- _About this exercise_: Set out exactly every line of the entries below, starting at the line that holds "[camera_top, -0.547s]" and stopping after the line that holds "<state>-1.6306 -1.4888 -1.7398".

- _Materials provided_:
+---+
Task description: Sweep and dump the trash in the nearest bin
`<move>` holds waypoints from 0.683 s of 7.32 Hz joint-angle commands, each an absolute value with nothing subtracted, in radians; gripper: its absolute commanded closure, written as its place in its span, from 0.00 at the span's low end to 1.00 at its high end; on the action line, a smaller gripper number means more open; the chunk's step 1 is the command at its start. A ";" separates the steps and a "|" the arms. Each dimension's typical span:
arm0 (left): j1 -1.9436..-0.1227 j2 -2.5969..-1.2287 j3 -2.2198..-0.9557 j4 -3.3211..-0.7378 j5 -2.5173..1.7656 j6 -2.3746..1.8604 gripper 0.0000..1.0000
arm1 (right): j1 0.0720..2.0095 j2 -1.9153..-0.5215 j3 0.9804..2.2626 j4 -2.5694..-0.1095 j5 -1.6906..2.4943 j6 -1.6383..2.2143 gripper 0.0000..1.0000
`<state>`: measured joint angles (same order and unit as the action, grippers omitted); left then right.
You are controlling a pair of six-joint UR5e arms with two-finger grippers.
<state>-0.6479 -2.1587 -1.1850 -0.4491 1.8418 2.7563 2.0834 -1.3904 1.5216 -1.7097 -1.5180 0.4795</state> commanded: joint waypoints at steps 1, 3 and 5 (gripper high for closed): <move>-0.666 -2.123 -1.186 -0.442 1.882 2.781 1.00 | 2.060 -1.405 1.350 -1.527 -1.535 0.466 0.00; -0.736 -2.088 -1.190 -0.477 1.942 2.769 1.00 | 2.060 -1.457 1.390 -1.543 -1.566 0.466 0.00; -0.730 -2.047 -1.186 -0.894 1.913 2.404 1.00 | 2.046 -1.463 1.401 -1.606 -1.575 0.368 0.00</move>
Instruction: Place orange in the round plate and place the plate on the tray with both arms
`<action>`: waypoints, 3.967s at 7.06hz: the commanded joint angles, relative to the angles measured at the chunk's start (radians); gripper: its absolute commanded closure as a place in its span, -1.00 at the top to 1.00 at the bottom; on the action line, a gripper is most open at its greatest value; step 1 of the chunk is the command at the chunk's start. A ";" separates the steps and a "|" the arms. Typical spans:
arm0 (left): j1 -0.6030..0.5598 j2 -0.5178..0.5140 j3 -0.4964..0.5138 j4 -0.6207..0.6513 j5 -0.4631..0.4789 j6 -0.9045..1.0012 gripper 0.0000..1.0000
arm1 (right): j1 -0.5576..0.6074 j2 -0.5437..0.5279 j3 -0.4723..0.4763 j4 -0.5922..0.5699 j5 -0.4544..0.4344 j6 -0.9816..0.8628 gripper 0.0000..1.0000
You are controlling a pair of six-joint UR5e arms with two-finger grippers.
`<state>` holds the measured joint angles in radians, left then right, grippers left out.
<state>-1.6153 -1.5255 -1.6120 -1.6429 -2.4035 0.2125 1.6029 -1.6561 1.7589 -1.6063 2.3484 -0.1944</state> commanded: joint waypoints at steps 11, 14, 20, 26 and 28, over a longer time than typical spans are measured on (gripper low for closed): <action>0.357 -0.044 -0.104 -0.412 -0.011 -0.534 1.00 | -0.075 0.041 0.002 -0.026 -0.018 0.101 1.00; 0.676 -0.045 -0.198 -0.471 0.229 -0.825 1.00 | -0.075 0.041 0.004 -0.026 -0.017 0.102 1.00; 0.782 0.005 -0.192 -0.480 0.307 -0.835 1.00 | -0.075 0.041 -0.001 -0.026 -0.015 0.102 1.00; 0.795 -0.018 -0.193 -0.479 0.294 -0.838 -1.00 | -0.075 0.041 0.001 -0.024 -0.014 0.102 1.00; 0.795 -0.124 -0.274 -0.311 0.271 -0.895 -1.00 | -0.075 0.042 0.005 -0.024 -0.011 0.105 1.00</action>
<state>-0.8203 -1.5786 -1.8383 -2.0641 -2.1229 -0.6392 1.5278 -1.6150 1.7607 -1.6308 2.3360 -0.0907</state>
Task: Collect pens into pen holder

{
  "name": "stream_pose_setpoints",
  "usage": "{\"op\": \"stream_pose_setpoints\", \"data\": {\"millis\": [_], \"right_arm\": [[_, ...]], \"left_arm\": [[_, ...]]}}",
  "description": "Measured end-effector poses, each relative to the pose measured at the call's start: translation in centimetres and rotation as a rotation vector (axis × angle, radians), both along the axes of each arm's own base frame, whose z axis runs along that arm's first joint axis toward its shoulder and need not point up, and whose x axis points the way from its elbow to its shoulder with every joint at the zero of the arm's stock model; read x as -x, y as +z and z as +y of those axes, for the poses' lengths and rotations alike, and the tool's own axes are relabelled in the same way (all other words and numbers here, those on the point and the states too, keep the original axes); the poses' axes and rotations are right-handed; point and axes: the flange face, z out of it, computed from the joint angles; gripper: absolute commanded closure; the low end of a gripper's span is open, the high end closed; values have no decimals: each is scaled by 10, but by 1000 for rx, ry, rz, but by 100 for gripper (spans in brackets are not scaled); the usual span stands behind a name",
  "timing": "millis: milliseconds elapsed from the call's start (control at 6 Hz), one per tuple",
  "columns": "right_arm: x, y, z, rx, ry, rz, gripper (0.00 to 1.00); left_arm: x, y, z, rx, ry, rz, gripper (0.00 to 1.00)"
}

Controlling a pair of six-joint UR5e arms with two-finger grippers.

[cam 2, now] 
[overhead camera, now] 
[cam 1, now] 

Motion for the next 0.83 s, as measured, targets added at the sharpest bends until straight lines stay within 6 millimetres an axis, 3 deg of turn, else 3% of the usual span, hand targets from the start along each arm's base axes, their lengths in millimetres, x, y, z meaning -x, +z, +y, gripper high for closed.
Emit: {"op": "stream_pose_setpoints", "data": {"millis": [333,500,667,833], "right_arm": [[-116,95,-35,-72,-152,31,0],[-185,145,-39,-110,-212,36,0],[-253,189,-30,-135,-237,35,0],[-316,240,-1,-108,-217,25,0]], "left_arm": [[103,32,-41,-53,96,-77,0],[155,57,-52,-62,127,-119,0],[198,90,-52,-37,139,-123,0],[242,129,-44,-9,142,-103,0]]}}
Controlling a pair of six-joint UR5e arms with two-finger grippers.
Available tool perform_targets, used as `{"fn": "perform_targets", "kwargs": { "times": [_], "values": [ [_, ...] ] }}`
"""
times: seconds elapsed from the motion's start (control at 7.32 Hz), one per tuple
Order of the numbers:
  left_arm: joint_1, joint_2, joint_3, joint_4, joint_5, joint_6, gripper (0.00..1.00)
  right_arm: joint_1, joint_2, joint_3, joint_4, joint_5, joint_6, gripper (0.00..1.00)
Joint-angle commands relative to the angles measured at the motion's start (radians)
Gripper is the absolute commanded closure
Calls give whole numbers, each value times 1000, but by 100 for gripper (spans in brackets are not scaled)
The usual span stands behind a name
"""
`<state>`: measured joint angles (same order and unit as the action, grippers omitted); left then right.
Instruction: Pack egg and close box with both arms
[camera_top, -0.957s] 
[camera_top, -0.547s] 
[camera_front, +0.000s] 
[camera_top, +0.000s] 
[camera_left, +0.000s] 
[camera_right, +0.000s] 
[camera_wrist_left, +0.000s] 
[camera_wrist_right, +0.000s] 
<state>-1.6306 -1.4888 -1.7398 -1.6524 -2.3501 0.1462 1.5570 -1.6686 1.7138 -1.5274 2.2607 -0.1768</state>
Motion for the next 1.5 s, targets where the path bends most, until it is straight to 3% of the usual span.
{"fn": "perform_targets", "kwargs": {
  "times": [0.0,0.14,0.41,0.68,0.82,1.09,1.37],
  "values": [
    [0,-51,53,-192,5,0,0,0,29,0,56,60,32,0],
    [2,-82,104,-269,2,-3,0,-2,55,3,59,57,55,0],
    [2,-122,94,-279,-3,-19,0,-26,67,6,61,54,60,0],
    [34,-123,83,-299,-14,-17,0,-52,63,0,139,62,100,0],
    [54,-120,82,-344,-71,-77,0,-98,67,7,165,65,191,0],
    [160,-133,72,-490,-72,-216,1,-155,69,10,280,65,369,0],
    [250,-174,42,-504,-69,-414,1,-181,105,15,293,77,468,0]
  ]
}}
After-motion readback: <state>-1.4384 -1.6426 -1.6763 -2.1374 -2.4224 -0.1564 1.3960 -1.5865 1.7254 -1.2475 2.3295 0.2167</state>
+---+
- _Exercise response_:
[camera_top, -0.547s] 
[camera_front, +0.000s] 
[camera_top, +0.000s] 
[camera_left, +0.000s] 
[camera_right, +0.000s] 
[camera_wrist_left, +0.000s] 
[camera_wrist_right, +0.000s] 
<state>-1.6306 -1.4888 -1.7398 -1.6524 -2.3501 0.1462 1.5570 -1.6686 1.7138 -1.5274 2.2607 -0.1768</state>

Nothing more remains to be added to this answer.